### Goal of the exercise
Reproduce each entry below verbatim.
[[ Input data open ]]
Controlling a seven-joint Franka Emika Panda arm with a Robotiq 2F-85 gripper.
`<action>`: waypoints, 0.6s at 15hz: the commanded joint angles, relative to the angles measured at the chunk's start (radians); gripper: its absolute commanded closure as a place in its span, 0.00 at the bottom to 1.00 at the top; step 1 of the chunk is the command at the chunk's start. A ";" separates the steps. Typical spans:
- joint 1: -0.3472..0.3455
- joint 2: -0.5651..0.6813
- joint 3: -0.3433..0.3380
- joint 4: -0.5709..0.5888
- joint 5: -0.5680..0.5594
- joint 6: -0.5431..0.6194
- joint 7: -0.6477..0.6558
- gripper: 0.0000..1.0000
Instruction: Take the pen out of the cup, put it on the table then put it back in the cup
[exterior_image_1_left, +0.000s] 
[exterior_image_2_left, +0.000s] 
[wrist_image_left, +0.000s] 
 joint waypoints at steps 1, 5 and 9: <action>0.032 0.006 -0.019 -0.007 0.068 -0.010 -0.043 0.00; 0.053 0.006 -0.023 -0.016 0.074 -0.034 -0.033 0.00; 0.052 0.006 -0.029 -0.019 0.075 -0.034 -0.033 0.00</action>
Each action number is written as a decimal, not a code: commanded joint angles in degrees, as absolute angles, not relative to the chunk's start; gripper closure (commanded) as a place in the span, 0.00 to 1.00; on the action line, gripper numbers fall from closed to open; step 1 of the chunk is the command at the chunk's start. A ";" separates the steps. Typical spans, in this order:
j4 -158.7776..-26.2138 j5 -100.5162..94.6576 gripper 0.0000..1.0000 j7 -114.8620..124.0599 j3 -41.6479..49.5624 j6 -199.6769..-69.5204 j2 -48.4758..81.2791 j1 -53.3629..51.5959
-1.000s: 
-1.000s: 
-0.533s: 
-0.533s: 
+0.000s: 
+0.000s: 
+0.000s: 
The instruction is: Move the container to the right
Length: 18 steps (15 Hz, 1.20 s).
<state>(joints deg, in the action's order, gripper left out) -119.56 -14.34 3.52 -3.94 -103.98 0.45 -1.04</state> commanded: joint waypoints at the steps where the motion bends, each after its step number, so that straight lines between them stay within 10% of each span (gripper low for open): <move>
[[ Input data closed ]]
### Solution to this problem
Controlling a seven-joint Franka Emika Panda arm with a Robotiq 2F-85 gripper.
`<action>`: waypoints, 0.6s at 15hz: the commanded joint angles, relative to the angles measured at the chunk's start (radians); gripper: its absolute commanded closure as a place in its span, 0.00 at the bottom to 1.00 at the top; step 1 of the chunk is the command at the chunk's start. A ";" separates the steps. Typical spans:
- joint 1: -0.3472..0.3455
- joint 2: -0.5651..0.6813
- joint 3: -0.3433..0.3380
- joint 4: -0.5709..0.5888
- joint 5: -0.5680..0.5594
- joint 6: -0.5431..0.6194
- joint 7: -0.6477..0.6558
- gripper: 0.0000..1.0000
Instruction: Take the pen out of the cup, put it on the table then put it back in the cup
[exterior_image_1_left, +0.000s] 
[exterior_image_2_left, +0.000s] 
[wrist_image_left, +0.000s] 
 joint waypoints at steps 1, 5 and 9: <action>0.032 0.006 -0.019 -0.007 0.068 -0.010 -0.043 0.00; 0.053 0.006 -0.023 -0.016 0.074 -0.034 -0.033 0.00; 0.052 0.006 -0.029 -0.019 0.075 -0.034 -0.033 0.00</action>
Each action number is written as a decimal, not a code: commanded joint angles in degrees, as absolute angles, not relative to the chunk's start; gripper closure (commanded) as a place in the span, 0.00 to 1.00; on the action line, gripper numbers fall from closed to open; step 1 of the chunk is the command at the chunk's start. A ";" separates the steps. Typical spans, in this order:
j4 -158.7776..-26.2138 j5 -100.5162..94.6576 gripper 0.0000..1.0000 j7 -114.8620..124.0599 j3 -41.6479..49.5624 j6 -199.6769..-69.5204 j2 -48.4758..81.2791 j1 -53.3629..51.5959
-1.000s: 
-1.000s: 
-0.533s: 
-0.533s: 
+0.000s: 
+0.000s: 
+0.000s: 
The instruction is: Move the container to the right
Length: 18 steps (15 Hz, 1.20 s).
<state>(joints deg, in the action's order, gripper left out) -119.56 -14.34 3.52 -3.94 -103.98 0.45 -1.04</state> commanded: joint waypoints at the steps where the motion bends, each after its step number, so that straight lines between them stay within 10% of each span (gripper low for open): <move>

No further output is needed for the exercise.